HOW TO COMPLETE THIS TASK
All lines in the data below carrying the string "metal" are to be located and copied.

SUPPLIED DATA
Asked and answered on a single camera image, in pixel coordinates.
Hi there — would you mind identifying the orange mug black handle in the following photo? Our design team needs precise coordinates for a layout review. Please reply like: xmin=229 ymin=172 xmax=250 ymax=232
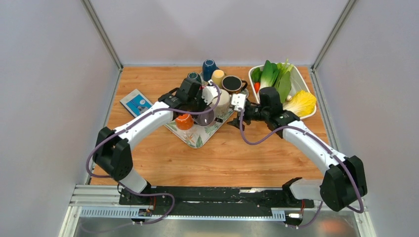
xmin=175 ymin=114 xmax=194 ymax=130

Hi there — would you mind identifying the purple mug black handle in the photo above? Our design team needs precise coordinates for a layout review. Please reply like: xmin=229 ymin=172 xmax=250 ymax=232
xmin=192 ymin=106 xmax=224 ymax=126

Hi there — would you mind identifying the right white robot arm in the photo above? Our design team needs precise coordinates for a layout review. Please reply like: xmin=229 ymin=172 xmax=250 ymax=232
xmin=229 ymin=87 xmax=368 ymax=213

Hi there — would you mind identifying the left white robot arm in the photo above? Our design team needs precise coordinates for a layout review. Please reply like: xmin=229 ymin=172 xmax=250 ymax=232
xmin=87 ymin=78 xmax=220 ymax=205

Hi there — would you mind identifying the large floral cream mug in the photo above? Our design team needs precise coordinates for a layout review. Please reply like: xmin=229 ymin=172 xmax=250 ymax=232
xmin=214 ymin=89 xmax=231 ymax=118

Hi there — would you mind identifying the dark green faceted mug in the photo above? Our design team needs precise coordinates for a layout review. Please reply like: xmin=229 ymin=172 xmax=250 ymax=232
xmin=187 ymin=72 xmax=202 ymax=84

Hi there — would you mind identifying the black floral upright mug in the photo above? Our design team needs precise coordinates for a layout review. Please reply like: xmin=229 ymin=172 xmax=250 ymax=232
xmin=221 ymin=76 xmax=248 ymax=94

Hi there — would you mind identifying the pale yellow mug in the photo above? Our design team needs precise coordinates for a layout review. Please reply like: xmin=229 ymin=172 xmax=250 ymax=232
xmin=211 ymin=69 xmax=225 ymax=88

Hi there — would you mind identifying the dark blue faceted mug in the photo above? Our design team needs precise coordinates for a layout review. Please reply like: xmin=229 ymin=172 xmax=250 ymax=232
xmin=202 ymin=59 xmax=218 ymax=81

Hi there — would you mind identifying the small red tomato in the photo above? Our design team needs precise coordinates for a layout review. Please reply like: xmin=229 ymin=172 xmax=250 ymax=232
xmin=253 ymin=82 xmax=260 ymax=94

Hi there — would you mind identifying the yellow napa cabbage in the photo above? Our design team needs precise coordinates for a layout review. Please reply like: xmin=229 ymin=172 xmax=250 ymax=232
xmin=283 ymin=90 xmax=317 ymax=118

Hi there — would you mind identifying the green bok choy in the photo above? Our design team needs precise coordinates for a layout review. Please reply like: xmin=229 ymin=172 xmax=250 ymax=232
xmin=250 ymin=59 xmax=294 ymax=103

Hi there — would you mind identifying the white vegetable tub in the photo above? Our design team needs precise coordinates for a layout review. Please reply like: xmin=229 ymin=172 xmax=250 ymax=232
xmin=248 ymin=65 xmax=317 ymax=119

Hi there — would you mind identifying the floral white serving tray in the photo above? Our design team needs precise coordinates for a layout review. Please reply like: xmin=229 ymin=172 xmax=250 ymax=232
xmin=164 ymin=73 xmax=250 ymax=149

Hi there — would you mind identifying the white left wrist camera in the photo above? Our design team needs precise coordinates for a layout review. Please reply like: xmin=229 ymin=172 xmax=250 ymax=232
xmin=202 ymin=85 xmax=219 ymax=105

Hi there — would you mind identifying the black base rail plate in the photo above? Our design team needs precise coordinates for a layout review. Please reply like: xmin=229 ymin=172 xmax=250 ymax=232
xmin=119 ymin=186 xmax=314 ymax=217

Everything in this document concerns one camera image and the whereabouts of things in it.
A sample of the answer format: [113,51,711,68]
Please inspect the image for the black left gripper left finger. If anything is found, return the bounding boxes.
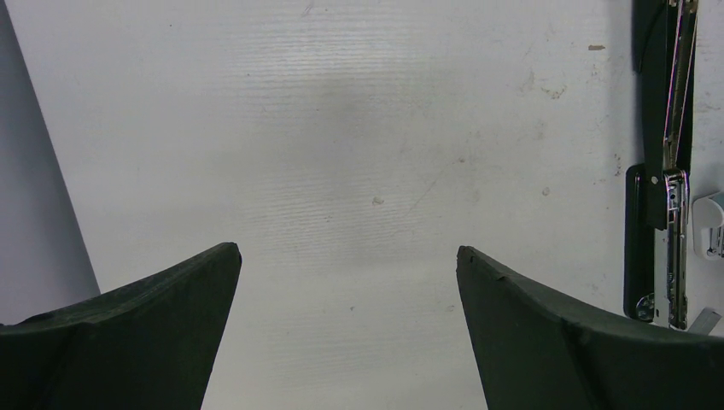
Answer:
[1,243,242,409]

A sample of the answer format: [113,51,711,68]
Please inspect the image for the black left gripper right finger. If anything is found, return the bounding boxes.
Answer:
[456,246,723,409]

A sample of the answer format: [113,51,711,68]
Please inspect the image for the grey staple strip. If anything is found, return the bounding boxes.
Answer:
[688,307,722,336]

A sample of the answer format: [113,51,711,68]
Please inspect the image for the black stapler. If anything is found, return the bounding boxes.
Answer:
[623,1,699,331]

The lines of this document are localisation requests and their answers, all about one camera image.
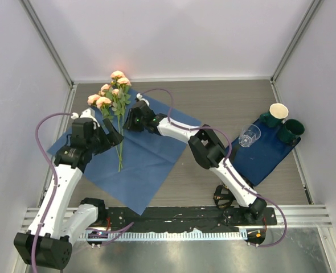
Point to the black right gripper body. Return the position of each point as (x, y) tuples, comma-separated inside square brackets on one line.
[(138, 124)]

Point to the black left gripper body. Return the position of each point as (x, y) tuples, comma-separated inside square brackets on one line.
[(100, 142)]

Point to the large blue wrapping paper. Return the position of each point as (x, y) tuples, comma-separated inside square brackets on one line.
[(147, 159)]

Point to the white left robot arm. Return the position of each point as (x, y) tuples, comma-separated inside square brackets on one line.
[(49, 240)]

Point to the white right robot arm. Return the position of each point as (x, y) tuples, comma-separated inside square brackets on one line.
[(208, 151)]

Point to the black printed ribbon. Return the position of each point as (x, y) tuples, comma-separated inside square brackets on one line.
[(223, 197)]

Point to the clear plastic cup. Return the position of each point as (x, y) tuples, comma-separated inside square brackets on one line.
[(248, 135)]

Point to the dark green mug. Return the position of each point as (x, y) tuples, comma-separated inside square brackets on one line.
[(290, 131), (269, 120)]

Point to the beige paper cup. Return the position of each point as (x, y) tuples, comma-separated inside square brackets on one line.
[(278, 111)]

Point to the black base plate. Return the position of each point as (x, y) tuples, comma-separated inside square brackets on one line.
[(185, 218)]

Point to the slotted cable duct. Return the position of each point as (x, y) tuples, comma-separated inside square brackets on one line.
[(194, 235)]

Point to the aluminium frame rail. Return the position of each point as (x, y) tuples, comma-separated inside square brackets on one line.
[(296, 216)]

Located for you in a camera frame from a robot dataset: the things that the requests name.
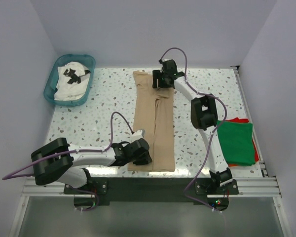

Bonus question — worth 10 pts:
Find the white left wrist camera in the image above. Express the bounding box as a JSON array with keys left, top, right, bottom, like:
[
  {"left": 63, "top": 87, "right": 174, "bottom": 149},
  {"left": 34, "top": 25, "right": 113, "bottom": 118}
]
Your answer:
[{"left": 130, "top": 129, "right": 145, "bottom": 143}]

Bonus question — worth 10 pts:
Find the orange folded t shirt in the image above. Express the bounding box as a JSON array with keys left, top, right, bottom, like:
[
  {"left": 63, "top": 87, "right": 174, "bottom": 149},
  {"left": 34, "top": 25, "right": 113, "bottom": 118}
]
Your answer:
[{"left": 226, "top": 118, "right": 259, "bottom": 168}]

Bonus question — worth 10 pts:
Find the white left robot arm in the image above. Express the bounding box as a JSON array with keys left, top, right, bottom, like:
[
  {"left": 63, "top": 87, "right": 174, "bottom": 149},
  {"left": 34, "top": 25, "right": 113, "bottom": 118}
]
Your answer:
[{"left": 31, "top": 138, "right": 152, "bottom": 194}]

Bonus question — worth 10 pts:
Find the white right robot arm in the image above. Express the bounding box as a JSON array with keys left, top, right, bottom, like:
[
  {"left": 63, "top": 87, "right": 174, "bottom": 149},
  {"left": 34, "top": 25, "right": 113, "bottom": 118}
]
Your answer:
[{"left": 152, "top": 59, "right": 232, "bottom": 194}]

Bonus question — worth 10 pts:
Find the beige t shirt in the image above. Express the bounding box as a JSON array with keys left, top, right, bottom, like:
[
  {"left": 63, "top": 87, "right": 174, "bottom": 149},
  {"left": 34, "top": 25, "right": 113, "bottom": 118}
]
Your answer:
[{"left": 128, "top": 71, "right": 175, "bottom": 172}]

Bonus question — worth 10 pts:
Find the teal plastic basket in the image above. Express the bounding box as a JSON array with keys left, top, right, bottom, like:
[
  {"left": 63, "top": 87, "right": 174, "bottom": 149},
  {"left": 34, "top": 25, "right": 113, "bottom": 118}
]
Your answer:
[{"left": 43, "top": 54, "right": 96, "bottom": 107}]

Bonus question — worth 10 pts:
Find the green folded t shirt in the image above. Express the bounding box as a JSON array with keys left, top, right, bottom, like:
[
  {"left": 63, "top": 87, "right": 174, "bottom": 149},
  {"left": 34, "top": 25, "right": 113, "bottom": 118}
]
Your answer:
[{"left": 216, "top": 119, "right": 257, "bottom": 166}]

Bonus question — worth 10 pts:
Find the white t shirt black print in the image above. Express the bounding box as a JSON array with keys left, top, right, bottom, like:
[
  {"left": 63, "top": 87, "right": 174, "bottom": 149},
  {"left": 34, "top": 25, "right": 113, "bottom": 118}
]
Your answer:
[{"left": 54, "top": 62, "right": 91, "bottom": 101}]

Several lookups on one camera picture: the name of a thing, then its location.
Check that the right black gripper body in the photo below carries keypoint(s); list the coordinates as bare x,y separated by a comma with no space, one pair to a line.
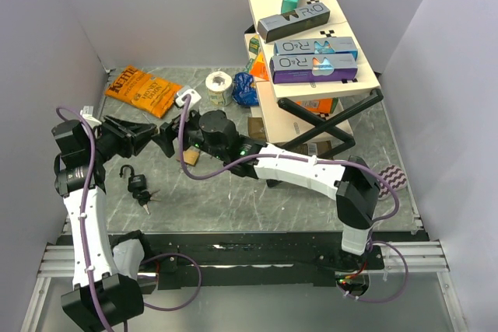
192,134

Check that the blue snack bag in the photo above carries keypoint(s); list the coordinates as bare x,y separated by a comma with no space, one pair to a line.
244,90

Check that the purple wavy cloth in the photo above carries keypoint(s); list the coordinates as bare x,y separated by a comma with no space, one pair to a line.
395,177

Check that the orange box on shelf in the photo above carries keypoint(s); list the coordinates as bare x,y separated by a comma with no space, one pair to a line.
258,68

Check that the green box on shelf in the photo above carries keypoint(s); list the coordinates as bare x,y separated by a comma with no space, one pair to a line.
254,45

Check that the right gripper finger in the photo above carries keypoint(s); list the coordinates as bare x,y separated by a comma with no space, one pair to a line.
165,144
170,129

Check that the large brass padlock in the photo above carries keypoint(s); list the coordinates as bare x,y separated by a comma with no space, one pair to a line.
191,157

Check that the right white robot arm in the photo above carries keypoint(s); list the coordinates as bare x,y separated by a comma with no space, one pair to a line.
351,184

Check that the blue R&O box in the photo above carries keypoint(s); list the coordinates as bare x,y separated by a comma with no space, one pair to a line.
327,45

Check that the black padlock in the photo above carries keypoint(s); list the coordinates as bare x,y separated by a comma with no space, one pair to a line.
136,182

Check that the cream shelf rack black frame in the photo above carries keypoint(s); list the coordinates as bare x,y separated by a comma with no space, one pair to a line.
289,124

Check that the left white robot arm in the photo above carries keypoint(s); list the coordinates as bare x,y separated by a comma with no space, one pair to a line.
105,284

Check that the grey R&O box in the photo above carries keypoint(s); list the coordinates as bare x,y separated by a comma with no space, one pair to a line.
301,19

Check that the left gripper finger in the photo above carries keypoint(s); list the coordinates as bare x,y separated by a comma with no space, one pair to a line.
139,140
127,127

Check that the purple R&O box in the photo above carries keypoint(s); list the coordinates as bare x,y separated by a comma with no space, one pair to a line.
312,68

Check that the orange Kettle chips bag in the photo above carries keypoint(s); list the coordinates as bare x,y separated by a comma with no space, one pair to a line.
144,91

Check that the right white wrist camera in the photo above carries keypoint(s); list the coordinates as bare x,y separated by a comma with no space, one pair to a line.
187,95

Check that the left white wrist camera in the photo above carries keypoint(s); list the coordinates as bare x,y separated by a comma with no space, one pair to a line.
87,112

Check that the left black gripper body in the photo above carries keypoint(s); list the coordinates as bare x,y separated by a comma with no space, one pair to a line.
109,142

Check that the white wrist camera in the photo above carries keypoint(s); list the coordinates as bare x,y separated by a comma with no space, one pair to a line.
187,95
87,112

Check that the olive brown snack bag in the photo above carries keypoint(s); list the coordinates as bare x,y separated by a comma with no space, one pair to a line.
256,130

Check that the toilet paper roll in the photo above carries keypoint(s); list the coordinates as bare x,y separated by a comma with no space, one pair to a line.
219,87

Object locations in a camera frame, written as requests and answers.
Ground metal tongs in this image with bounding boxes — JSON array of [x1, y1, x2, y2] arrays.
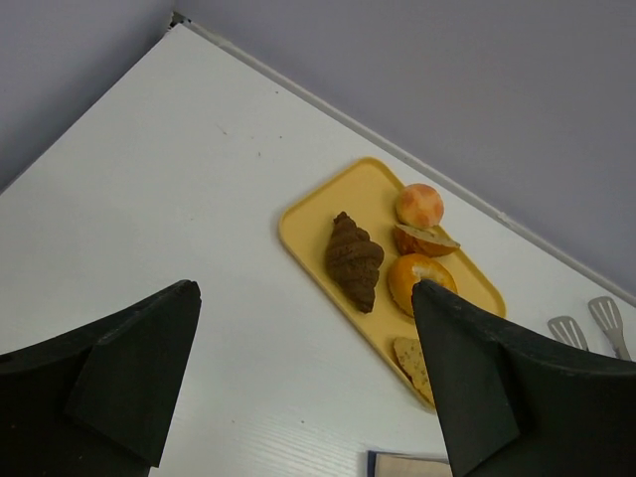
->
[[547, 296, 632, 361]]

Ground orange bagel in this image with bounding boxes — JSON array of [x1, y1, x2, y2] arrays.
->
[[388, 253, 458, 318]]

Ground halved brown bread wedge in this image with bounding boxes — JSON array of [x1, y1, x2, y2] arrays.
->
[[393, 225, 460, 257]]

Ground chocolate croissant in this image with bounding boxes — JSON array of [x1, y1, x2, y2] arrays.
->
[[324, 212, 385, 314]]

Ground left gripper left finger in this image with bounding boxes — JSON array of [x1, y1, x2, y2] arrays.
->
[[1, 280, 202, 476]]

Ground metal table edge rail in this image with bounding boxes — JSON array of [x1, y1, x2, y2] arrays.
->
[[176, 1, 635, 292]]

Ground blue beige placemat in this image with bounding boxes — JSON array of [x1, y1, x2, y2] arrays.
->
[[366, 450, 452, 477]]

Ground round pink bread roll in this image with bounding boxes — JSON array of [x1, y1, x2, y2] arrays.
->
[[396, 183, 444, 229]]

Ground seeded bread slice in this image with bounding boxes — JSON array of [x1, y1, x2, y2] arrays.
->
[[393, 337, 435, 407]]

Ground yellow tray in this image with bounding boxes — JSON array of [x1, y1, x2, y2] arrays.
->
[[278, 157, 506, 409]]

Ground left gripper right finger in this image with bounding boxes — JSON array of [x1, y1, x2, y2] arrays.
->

OUTPUT FOR THIS EXERCISE
Ground metal tongs in this image with bounding boxes — JSON array of [x1, y1, x2, y2] arrays.
Ground metal table edge rail in this image with bounding boxes — JSON array of [x1, y1, x2, y2] arrays.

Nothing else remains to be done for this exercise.